For his second film, Victor Nunez again turned to Florida-based fiction, this time adapting to the screen John D. MacDonald’s 1962 novel, A Flash of Green.
In another display of low-budget, high quality filmmaking, the character-driven ecological thriller, set on Florida’s West Coast, uses “name actors,” Ed Harris, Blair Brown, and Richard Jordan, in a regionally-based production.
Jimmy Wing (Harris), a Palm City newspaper reporter, accepts a bribe to provide information with which his boyhood friend, Elmo Bliss (Jordan), an ambitious county commissioner, can blackmail opponents of an ecologically disastrous land development scheme. Otherwise, Jimmy is an honorable, even moral man. He’s loyal to his hospitalized young wife who’s dying of a brain disease, and acts as a responsible surrogate father to the children of Kat (Brown), his best friend’s widow.
Conveying effectively the specific time and place, this offbeat drama excels in defining the characters’ contradictory feelings for one another, especially Jimmy for the conniving Elmo, the film’s most vivid character.
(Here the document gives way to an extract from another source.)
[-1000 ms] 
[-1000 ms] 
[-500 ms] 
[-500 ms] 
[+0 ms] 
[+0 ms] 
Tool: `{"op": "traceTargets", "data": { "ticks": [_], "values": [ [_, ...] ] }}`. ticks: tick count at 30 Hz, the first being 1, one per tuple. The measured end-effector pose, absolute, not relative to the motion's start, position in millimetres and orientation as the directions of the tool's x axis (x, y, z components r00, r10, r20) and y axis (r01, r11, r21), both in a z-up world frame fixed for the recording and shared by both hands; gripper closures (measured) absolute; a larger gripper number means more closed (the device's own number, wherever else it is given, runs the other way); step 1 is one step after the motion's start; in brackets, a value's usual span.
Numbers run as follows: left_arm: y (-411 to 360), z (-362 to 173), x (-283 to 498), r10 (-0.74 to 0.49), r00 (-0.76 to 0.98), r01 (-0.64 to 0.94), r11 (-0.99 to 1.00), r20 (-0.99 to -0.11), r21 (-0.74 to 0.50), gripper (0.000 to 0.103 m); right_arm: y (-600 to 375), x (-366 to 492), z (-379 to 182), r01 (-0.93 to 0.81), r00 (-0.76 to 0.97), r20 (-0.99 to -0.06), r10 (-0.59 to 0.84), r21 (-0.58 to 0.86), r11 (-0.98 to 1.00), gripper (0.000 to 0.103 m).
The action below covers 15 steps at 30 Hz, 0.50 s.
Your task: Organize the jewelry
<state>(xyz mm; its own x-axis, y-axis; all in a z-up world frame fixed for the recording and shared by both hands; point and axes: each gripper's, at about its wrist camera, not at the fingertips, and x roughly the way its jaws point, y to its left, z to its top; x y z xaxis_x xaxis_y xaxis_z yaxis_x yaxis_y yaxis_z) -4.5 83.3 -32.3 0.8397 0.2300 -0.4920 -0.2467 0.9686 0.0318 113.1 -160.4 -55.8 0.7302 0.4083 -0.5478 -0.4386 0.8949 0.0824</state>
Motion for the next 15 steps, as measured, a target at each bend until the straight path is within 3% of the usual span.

It’s never clear why Jimmy accepts the bribe-nor is it important.
Nunez is more interested in character exploration–in Jimmy’s fall from grace. The cynical Elmo says: “The world needs folks like me, folks with a real love for power.” Later, Elmo rationalizes his actions, claiming that “all the wild things and the magic places have already been lost forever.” It takes Jimmy a long time to see the light–not before several lives are wrecked and other people injured. Jimmy’s rehabilitation provides the most complex part of the movie.
The film’s title derives from a phenomenon that occurs when the Western horizon is totally free of haze and a clear green light appears.